Intersex is an umbrella term used to describe a diversity of biological variations in which a person is born with sex chromosomes, hormonal and/or reproductive anatomy that is not considered to be typically female or male.

Intersex status is about variations of biological sex characteristics, not to be confused with gender identity or sexual orientation.
Intersex differences may be apparent at birth, other intersex traits may become apparent prenatally, at puberty, when trying to conceive or at other times.
Intersex bodies are most often born healthy. Some health problems are associated with some forms of intersex status. Only medical procedures necessary to sustain the physical health of a child should be performed.
Statistics show that the total number of people whose bodies differ from standard male or female may be around 1 or 2 in a 100, and the total number of people receiving surgery to “normalise” genital appearance is 2 in 1,000.
Georgie & Shon / Photographer: Alexandra Hullah
Poster by Sisters & Brothers NT

Normalisation

The healthy and diverse bodies of Intersex infants and children, such as those with ambiguous outer genitalia, are frequently altered by surgery or hormones, to fit them into one of only two sex categories that society currently perceived to be acceptable. Increasingly these practices are recognised as human rights abuses by UN agencies:

“53. Many intersex children, born with atypical sex characteristics, are subjected to medically unnecessary surgery and treatment in an attempt to force their physical appearance to align with binary sex stereotypes. Such procedures are typically irreversible and can cause severe, long-term physical and psychological suffering.”

DISORDERS OF SEX DEVELOPMENT: A stigmatising term used by some in the medical profession to refer to intersex variations. The term intrinsically disorders natural human bodily diversity, and promotes early surgical and hormonal treatments without informed consent.

BODILY AUTONOMY: Intersex people seek the right to bodily autonomy; the right to life without stigma, discrimination, shame and secrecy. Bodily autonomy is the right to make your own choices about your own body including hormonal replacement therapy and surgical intervention.

Shon & Georgie’s stories

NO CHOICE: “No-one ever considered how I felt about what was happening. I lived in constant fear about what was going to happen to me next.”

SHAME: “The true nature of our bodies is quickly hidden from the world with surgery. The unconscious message from the medical world is that they can change our bodies and no one will ever have to know of the different bodies we were born with. This automatically creates a sense of shame, secrecy to the point that most people don’t even know today that intersex people exist.”
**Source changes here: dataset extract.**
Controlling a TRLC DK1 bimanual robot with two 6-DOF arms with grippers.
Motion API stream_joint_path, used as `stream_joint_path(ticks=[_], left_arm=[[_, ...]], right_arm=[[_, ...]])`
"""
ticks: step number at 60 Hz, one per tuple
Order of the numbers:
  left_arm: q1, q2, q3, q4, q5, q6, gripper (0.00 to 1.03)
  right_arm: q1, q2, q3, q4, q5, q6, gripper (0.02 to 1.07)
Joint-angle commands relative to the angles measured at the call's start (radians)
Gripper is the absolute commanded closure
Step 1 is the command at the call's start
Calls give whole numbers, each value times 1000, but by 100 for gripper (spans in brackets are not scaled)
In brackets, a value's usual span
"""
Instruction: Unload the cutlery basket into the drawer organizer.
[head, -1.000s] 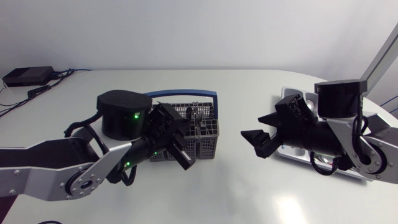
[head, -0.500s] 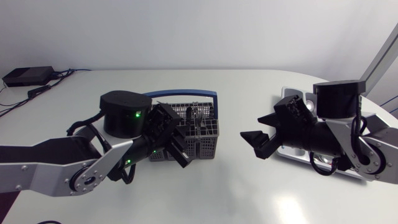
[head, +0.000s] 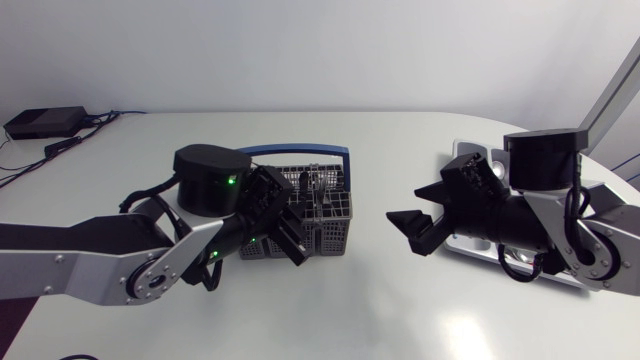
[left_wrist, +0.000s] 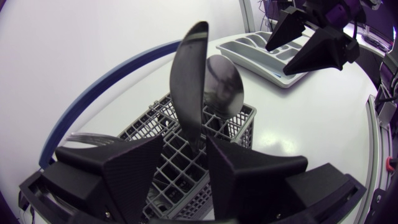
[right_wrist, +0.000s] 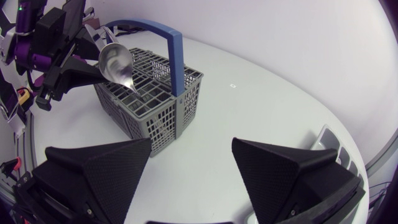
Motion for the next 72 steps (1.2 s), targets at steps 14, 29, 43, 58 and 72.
stream_joint_path(ticks=[14, 29, 43, 58, 72], left_arm=[[3, 35, 60, 14, 9, 3, 34], [3, 17, 45, 14, 9, 2, 53], [5, -26, 18, 2, 10, 0, 57], [8, -103, -24, -32, 15, 3, 57], [22, -126, -24, -64, 26, 3, 57]], right_arm=[[9, 17, -31, 12, 8, -19, 14], [9, 20, -38, 12, 8, -28, 13], [11, 17, -38, 12, 8, -30, 13], [12, 17, -41, 12, 8, -35, 13], [17, 15, -42, 12, 8, -35, 13]])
SEXUALITY AND INTIMACY: “There is a focus on our genitals before we’re even aware of them or our sexual being. Focus on the right or wrongness of our genitals. We were not given the opportunity to love our unique and individual bodies. Therefore, it’s very hard to heal that feeling of wrongness as life goes on … it stays with you.”

Georgie / Photographer: Alexandra Hullah
Poster by Sisters & Brothers NT

The legacy of trauma

THE ACT OF TRAUMA: “For some intersex people, trauma may begin in early life. The assignment or re-assignment of gender through genital surgeries and then follow up procedures is agreed upon by parents and medical practitioners without the consent and/or full understanding of the young individual. This can cause a legacy of post-traumatic stress that continues well into adulthood and in many cases is never resolved.”
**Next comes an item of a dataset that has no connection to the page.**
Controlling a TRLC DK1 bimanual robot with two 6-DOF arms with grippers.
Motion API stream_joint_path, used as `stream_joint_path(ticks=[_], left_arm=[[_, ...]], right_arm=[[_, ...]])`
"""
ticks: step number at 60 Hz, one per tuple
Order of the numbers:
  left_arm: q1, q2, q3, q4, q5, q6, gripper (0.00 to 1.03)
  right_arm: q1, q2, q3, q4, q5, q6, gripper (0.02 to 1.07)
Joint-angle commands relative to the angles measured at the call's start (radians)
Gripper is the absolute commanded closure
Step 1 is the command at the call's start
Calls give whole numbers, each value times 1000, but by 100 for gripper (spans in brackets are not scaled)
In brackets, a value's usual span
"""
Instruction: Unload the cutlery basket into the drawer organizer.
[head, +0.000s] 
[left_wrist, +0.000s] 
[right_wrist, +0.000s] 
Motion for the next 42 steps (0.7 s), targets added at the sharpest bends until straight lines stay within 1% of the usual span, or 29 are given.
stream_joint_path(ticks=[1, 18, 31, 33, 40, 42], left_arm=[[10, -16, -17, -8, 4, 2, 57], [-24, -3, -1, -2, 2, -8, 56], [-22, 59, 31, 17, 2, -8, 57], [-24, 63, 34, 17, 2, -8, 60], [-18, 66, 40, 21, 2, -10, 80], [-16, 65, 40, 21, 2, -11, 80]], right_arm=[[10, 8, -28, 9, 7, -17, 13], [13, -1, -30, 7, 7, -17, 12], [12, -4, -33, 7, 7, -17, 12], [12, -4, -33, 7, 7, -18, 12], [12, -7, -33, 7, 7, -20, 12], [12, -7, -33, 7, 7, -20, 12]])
ONGOING MEDICAL TRAUMA: “I find it very difficult to go to doctors now. The memories of the invasive and disrespectful attitudes haunt me and I feel sick and anxious at the thought of seeing doctors.”
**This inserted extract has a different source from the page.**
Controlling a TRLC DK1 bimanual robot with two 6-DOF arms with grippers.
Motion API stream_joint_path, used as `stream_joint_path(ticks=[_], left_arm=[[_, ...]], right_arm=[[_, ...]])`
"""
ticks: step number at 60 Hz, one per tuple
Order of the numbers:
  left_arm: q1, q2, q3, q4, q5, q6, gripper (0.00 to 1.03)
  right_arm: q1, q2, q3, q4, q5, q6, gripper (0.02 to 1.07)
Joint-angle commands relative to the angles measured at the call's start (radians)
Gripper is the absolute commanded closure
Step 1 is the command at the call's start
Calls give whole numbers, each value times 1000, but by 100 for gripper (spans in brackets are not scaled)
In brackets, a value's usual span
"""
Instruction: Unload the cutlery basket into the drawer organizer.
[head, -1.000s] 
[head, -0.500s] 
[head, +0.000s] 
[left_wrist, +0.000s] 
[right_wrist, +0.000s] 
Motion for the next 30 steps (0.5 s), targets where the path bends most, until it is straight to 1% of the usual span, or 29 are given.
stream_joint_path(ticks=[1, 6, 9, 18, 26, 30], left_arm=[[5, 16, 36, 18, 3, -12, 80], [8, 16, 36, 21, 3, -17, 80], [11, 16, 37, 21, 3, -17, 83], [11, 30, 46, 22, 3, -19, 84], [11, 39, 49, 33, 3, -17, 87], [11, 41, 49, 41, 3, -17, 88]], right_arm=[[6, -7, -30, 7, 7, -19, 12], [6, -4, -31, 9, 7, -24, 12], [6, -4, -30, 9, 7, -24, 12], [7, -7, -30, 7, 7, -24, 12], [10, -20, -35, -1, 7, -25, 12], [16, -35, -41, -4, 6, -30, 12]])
TRAUMA FOR FAMILIES: “It is not just my trauma that lingers, but my family also has sustained trauma by way of guilt and regret. They were only doing what they thought was best by going with the advice of doctors and surgeons. The sad thing is that the doctor’s advice has never been backed up by any tangible and reliable research or sustained follow up over the years for intersex people after surgery. The legacy of trauma is ongoing and multi-dimensional.”

Voices from the community

“Personally I didn’t know that I was biologically intersex until I had medical tests at the age of 26. Throughout my youth and puberty I had a series of non‑consensual medical interventions including testicular surgery, hormone replacement therapy, and breast removal so my body would be ‘normalised’ into the binary male sex.

I was never informed or asked about anything that was being done to my body. These interventions have ongoing medical and psychological consequences that I am still dealing with 40 years later.

I cannot begin to express the level of trauma that this has created in my life. Sadly, this is still happening to infants and young people today.” ~ Georgie Yovanovic

“My name is Shon. I first became fully aware that I was Intersex when I was 16 years old. I was born without a reproductive system and without a vagina. It was hard coming to terms with this reality because there was very little information about intersex people at that time (1985). There was a general assumption by all of the adults around me that I would have to have surgery sooner or later to be ‘normal’.

It was unspoken, but those around me could not imagine any other way of being other than heterosexual and or clearly male or female.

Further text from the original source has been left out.